[Task statement] Copy out the data exactly as it appears, without a single image.

[Available data]
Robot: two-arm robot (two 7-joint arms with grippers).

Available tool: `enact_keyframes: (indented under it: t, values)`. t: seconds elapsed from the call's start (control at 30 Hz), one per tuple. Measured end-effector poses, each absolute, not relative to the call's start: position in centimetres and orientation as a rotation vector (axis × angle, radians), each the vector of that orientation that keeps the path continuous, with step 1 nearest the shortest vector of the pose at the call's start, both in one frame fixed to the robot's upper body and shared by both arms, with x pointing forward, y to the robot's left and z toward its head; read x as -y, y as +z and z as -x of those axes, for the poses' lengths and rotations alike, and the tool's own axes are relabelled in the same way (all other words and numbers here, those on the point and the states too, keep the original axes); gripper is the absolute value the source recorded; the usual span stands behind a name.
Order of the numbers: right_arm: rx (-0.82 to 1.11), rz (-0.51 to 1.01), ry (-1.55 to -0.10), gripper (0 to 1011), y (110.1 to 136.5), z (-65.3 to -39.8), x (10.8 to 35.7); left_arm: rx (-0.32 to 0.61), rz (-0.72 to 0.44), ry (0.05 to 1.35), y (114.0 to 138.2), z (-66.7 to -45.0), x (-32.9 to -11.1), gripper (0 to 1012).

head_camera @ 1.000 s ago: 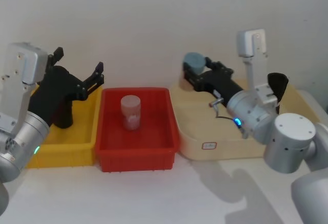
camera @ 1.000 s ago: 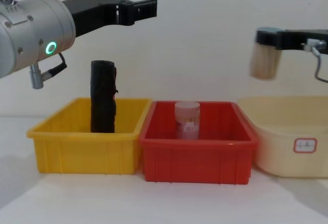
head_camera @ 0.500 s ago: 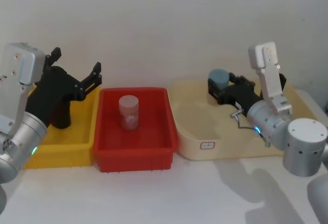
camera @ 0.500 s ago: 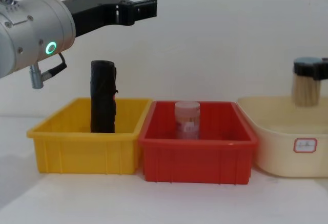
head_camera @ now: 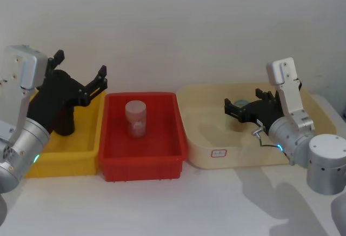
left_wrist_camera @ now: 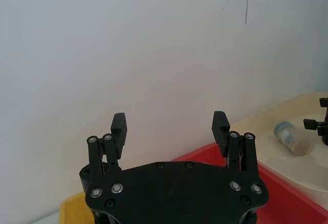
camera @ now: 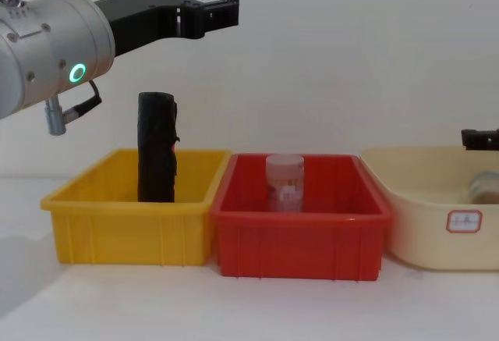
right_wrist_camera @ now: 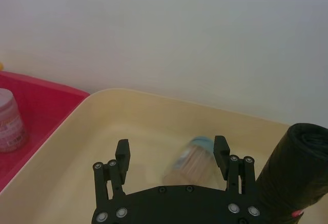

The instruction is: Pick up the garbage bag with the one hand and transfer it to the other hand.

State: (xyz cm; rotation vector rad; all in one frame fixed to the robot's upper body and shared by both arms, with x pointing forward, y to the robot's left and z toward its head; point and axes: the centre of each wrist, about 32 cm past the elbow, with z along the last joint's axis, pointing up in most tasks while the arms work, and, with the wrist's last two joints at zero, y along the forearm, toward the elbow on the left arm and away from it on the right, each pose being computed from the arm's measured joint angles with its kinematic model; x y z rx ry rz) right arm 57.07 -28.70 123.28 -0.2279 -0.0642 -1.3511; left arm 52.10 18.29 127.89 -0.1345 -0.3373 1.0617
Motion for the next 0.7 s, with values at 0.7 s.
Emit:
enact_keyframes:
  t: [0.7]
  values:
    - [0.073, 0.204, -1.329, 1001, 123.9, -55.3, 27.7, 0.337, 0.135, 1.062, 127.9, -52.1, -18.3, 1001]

[Solution for this exercise]
Robot: two-arm robot (two 7-joint arms with grippers).

Available tool: `enact_keyframes: (indented under it: t, values)`. t: seconds elapsed from the call's start (control at 30 Hz), one per tuple. Measured end-effector poses, each absolute, not relative to the call's start: position in centimetres and orientation as a rotation vector (axis × angle, radians), each the vector of that orientation that keeps the path continuous, with step 1 nearest the shortest vector of the pose at the call's start, both in one frame fixed to the robot's upper body and shared by both arms, with x pointing forward, y to the robot's left and z toward its head; read x as -y, y as +z and z as -x of those axes, for the poses' lengths and rotations alike, and the tool's own axes are relabelled in the same way (all other words and numbers here, those on the point and the states too, keep the original axes); gripper is the absolute value the source recorded; the usual span stands behind a name.
Order of the numbers: right_arm: rx (-0.82 to 1.11), rz (-0.51 to 1.01), ry (-1.55 to -0.10), gripper (0 to 1011), y (110.1 to 136.5), z (-65.3 to -39.8), x (10.8 to 35.7); left_arm: rx (-0.32 to 0.61), rz (-0.72 to 0.44), ry (0.05 to 1.35), y (114.0 to 138.2), z (-66.7 to -45.0), x (-32.9 to -11.1), gripper (0 to 1012).

head_camera @ 1.000 s ago: 
camera @ 1.000 s ago: 
head_camera @ 0.500 s ago: 
camera @ 0.500 s ago: 
head_camera @ now: 
left_wrist_camera @ now: 
camera @ now: 
right_wrist_camera @ now: 

The instruction is: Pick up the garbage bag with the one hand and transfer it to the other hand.

State: (xyz cm; rotation vector rad; all in one frame fixed to the robot's upper body and shared by both arms, with x pointing forward, y to the robot's left and z toward its head; point and axes: the centre of each wrist, about 32 cm past the elbow, with z along the last joint's axis, pointing up in most tasks while the arms work, and, with the wrist's last two joints at zero, y along the forearm, toward the elbow on the left arm and away from it on the right, each pose being computed from the arm's measured joint angles with its kinematic model; x y z rx ry rz) right arm 57.07 -28.70 123.28 -0.2279 -0.0642 -1.3511; left arm 52.10 18.29 127.89 -0.1345 -0.3373 1.0617
Motion for the next 0.7 s, with values at 0.7 s.
Emit:
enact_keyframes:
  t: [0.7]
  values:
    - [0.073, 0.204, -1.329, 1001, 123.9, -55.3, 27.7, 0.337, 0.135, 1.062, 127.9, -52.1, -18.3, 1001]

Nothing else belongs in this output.